The campaign for a new plant at Chapelcross near Annan has been boosted by the prime minister putting nuclear power "back on the agenda".
Hopes have been raised of a new plant at Chapelcross
Workers have lobbied constantly for the south west Scotland site to be considered for a replacement station.
Local councillor Sean Marshall said it was the most "positive indication" yet that a Chapelcross 2 could be built.
He said public acceptance, a site licence and highly skilled workforce must help to support the scheme.
In a speech to business leaders Tony Blair said nuclear power was "back on the agenda with a vengeance".
The statement was welcomed by the councillor for the Chapelcross area.
"There are still problems convincing the Scottish Parliament but certainly that is the most positive indication we have had from the prime minister," Mr Marshall said.
"I totally welcome it," he added. "All the signs are if they are going to build they are going to do it on existing sites."
The old Chapelcross plant, which opened in 1959 and ceased generation in 2004, is currently being decommissioned.
However, Mr Marshall believes there is room for a new plant to be built on the site and that such a move would be welcomed.
"This site has enough room to start construction of a new station," he said.
"There is public acceptability here which is probably higher than most of the UK.
"You have got an existing site licence and so many other advantages like public acceptance and a location suitable for a new nuclear plant."
Workers have already travelled to Westminster to make the case for a new plant at Annan.
Mr Marshall believes locals would welcome the jobs that such a development could bring.
The Corridor Regeneration Strategy (CoReS) has been set up to cope with the employment impact of the current decommissioning.
"In the Gretna, Lockerbie and Annan triangle there is 80% of the workforce of 400," said Mr Marshall.
"CoReS will struggle to get the quality jobs which is one of their main aims.
"Chapelcross 2 would probably fit the bill although there would be a reduced work force."
The prime minister's comments were also welcomed by Dumfries Labour MSP Dr Elaine Murray.

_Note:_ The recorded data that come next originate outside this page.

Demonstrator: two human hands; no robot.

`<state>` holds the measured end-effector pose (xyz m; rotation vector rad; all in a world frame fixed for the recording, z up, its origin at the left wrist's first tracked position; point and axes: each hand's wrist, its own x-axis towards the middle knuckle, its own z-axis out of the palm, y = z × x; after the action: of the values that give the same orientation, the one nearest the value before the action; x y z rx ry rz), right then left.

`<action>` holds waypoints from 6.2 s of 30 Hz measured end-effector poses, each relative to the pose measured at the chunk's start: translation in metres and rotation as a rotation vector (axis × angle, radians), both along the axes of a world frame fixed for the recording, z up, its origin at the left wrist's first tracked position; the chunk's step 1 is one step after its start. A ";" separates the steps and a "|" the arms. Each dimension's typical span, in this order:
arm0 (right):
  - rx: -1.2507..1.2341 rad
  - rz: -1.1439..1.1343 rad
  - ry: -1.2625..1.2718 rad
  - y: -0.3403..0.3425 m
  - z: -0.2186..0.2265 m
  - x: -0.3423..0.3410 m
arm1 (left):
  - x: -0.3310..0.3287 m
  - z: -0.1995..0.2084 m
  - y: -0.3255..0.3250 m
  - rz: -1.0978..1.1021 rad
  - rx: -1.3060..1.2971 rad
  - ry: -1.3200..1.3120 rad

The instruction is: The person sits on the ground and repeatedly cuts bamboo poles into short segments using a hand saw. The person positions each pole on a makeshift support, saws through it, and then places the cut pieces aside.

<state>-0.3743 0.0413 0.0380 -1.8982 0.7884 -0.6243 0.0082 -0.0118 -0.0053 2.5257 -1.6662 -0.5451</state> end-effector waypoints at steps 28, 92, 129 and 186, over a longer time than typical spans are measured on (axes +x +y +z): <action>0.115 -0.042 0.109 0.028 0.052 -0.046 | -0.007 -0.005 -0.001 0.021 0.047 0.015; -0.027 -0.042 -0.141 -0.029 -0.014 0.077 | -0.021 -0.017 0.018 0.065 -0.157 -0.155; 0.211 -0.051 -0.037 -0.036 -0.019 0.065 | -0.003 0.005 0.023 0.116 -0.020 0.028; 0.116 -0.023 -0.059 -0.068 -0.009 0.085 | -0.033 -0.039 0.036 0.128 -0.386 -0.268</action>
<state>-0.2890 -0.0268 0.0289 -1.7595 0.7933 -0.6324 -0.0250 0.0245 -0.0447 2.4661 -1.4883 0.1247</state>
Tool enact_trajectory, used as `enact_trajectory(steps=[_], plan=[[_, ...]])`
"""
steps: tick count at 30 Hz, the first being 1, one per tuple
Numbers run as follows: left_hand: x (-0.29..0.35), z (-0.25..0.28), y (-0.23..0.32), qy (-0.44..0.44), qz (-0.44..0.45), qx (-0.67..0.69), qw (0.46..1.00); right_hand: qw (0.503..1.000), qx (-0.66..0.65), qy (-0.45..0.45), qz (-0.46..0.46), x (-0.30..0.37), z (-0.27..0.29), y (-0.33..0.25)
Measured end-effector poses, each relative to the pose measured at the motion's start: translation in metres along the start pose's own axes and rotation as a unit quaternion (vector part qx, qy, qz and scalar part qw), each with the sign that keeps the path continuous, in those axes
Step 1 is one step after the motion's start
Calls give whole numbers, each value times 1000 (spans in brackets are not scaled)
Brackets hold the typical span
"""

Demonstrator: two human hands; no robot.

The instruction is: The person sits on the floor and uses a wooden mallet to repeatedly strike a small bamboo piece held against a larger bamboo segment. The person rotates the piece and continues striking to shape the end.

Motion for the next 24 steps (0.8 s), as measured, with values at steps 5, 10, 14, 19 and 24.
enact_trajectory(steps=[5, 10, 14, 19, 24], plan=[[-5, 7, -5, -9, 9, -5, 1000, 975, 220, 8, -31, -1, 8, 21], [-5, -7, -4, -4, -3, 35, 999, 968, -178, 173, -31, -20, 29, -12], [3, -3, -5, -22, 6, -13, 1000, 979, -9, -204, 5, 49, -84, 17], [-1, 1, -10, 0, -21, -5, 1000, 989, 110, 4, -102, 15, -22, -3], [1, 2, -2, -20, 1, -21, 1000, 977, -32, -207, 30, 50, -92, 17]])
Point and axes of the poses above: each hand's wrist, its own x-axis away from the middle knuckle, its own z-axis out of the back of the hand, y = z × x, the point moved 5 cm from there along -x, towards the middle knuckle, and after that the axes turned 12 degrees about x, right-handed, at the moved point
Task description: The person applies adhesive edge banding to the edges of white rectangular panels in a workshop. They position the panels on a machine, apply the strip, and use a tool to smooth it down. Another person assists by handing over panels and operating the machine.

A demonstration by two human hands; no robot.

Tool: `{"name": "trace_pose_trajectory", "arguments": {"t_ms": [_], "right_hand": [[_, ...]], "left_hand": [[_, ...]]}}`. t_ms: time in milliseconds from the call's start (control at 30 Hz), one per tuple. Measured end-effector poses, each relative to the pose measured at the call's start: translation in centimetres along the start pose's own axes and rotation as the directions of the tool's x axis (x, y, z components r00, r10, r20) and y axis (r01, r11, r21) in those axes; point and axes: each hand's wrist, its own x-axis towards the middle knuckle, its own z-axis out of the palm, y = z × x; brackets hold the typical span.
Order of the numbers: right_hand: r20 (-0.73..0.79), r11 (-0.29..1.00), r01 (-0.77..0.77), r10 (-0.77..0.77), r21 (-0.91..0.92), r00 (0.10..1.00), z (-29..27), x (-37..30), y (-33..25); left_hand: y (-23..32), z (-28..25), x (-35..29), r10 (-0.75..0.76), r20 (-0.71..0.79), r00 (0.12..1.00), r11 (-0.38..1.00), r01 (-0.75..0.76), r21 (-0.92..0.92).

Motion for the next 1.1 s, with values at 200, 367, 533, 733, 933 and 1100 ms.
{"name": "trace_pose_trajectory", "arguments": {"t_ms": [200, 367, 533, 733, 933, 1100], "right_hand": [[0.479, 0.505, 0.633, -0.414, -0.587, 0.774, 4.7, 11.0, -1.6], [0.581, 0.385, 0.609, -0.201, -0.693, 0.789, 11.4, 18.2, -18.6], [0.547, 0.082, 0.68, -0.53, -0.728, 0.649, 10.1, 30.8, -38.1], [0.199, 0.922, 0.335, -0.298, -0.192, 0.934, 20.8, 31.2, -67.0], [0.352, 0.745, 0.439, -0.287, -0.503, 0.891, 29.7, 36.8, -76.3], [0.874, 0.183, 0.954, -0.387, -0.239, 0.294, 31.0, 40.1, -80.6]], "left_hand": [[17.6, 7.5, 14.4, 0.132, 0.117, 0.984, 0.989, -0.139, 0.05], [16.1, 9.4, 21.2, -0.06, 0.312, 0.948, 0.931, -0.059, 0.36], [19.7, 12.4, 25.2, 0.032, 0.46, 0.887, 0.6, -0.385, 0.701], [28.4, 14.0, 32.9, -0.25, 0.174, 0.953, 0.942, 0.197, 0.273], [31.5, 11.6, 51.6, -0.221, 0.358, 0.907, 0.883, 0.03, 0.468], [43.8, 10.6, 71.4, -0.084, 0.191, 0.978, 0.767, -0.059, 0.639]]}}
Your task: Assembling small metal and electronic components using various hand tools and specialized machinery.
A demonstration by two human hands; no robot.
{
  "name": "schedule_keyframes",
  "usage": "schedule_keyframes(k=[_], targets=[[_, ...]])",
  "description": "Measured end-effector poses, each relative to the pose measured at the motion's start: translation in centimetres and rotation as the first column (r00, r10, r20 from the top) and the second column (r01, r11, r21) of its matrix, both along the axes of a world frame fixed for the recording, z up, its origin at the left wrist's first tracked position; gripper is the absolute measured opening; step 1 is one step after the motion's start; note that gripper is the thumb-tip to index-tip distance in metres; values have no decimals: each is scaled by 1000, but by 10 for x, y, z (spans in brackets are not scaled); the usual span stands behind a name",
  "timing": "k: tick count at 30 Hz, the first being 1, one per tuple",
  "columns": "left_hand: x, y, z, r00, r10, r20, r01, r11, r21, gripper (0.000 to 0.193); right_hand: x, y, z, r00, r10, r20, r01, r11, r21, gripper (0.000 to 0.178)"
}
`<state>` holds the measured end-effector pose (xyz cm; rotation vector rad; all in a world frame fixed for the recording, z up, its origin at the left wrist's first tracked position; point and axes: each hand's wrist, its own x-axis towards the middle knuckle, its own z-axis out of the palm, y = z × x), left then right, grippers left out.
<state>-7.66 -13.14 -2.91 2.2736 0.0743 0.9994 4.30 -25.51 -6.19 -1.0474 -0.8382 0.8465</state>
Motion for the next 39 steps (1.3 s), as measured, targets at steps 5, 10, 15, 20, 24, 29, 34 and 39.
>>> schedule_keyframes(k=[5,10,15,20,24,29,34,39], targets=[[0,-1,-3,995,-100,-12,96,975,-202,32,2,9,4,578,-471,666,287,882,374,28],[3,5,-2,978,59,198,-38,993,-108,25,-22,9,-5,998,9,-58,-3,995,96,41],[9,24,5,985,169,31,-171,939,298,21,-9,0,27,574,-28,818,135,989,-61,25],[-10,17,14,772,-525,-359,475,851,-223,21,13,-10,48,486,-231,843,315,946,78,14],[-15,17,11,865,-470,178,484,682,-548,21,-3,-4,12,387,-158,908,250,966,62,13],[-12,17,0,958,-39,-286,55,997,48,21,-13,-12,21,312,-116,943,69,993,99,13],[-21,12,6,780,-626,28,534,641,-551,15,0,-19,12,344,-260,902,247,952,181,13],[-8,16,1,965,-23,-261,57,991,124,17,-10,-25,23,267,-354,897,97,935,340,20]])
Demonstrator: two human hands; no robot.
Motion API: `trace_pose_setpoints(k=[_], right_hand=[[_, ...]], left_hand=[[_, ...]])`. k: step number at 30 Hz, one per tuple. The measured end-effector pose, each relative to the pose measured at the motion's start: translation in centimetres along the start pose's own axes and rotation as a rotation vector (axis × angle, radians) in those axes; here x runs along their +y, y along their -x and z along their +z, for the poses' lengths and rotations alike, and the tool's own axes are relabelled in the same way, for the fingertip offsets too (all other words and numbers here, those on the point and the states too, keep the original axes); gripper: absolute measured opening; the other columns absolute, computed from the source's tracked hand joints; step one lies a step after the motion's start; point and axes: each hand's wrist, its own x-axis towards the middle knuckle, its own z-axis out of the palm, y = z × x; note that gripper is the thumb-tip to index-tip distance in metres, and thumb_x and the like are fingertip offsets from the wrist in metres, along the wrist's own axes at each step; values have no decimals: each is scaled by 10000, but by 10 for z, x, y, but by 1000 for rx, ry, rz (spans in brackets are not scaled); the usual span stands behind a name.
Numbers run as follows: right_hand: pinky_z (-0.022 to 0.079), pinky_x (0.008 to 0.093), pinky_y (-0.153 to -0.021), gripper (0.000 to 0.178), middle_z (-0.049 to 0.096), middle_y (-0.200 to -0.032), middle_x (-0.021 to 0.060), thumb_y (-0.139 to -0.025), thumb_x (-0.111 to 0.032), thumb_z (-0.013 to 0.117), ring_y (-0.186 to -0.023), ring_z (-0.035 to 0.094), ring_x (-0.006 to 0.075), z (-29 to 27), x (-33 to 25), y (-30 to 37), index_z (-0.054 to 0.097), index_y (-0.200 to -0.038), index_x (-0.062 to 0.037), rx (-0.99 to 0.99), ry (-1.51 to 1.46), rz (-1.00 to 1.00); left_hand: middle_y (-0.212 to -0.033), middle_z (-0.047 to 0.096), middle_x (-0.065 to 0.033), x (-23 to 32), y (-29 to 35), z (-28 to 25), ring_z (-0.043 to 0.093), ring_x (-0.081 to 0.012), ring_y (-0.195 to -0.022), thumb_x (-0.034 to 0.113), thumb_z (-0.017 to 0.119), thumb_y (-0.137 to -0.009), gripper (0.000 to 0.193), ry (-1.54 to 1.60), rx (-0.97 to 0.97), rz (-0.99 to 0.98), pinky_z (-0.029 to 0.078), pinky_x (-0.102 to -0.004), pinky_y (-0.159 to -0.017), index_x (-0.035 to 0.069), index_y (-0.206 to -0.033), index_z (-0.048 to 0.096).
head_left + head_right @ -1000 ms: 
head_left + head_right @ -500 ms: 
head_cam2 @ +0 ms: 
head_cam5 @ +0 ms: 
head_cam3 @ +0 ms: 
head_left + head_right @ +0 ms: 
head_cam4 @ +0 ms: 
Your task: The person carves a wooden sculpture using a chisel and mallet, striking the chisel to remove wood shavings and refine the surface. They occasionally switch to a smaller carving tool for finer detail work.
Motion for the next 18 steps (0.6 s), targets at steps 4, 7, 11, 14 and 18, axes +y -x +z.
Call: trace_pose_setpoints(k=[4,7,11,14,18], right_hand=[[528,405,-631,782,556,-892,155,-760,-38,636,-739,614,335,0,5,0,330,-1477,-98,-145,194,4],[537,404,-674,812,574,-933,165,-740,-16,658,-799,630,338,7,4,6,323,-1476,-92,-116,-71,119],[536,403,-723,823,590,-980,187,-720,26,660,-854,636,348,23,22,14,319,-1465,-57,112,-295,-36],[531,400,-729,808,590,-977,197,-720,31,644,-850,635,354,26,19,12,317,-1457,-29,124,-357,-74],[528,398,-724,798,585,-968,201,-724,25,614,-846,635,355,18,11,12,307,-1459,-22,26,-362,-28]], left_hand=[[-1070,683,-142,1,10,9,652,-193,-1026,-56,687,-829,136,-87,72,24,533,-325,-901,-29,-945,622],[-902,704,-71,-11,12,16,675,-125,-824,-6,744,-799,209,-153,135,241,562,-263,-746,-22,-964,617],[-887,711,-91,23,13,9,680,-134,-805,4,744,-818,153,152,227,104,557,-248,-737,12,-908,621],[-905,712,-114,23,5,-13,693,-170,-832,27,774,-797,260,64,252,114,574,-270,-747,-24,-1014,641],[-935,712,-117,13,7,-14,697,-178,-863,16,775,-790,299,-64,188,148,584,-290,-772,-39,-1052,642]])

"This is good news for Chapelcross, although there will also be strong support for Hunterston and Torness as sites for replacement nuclear power stations," she said.
Tory MP David Mundell said the statement could have a big economic impact.
"This area benefited enormously from having the Chapelcross plant for over 50 years, which at the end of its life was bringing in £20m to the local economy and employing hundreds of people," he said.